__How to complete this task__:
If a line in the entries contains the word "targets", list it.

__Recorded data__:
⁂
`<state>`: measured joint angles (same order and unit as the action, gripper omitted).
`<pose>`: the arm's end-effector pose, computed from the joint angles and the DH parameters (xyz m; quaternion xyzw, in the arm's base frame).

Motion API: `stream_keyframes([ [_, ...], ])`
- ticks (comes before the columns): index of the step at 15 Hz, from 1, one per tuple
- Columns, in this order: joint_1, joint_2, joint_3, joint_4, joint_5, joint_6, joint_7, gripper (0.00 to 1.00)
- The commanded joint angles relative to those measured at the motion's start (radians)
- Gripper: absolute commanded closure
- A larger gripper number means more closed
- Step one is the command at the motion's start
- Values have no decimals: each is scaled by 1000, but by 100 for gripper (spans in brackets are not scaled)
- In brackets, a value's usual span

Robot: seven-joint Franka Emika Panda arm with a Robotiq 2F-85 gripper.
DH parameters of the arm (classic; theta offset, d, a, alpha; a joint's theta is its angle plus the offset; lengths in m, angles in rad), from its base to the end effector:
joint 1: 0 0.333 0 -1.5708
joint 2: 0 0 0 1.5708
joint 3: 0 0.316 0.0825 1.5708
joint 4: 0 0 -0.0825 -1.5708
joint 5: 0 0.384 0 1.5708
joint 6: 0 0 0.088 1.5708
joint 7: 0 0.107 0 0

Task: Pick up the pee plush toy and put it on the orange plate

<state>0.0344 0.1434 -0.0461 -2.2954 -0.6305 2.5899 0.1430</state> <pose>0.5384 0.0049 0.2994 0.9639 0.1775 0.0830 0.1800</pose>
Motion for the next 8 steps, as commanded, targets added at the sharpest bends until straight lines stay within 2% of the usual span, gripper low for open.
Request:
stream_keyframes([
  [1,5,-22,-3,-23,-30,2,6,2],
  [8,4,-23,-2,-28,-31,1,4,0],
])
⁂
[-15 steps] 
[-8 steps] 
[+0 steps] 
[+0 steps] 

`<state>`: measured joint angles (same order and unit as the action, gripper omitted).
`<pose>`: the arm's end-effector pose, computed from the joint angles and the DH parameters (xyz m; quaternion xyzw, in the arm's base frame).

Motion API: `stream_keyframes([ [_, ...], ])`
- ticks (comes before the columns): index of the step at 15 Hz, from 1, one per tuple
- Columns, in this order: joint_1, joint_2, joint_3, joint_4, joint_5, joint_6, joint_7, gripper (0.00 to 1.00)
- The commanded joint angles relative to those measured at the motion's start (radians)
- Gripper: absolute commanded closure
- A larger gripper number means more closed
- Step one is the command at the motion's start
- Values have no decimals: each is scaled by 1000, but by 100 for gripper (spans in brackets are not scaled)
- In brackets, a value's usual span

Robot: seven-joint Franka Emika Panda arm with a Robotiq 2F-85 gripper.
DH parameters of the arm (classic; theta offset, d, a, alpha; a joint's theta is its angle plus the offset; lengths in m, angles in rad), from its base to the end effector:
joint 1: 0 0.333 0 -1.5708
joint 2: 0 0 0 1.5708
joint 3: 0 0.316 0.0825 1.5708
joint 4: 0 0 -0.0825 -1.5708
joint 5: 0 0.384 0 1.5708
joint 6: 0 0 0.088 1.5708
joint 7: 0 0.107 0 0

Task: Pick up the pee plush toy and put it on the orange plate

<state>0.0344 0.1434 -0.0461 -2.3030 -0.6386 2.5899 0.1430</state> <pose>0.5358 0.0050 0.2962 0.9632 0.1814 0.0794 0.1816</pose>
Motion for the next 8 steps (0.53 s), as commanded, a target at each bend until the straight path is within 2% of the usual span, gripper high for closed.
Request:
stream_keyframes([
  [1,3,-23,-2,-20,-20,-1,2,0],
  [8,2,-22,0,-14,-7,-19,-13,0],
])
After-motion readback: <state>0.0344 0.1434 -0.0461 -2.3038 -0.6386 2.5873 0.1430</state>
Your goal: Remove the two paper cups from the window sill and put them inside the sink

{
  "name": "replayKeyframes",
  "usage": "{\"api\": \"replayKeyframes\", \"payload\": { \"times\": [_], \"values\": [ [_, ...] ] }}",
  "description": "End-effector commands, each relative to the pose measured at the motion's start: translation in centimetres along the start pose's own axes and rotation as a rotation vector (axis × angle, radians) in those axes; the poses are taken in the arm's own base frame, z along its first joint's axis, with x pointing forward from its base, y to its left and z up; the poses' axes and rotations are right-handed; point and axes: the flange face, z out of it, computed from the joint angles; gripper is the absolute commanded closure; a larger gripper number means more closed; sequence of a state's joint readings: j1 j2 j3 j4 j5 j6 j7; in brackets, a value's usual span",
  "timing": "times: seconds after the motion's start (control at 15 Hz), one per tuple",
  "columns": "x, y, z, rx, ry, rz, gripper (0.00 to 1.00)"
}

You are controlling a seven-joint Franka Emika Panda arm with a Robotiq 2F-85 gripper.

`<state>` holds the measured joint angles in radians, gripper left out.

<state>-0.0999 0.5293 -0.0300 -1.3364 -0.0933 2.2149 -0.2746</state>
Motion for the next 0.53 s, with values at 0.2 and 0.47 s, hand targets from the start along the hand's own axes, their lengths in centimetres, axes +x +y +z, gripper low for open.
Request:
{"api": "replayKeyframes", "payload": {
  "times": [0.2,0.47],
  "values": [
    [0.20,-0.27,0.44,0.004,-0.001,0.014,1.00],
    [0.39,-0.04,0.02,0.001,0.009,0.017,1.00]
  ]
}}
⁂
__Written reply__:
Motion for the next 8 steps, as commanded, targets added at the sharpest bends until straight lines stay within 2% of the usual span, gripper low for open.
Motion for the next 0.53 s, with values at 0.2 and 0.47 s, hand targets from the start along the hand's own axes, their lengths in centimetres, axes +x +y +z, gripper low for open.

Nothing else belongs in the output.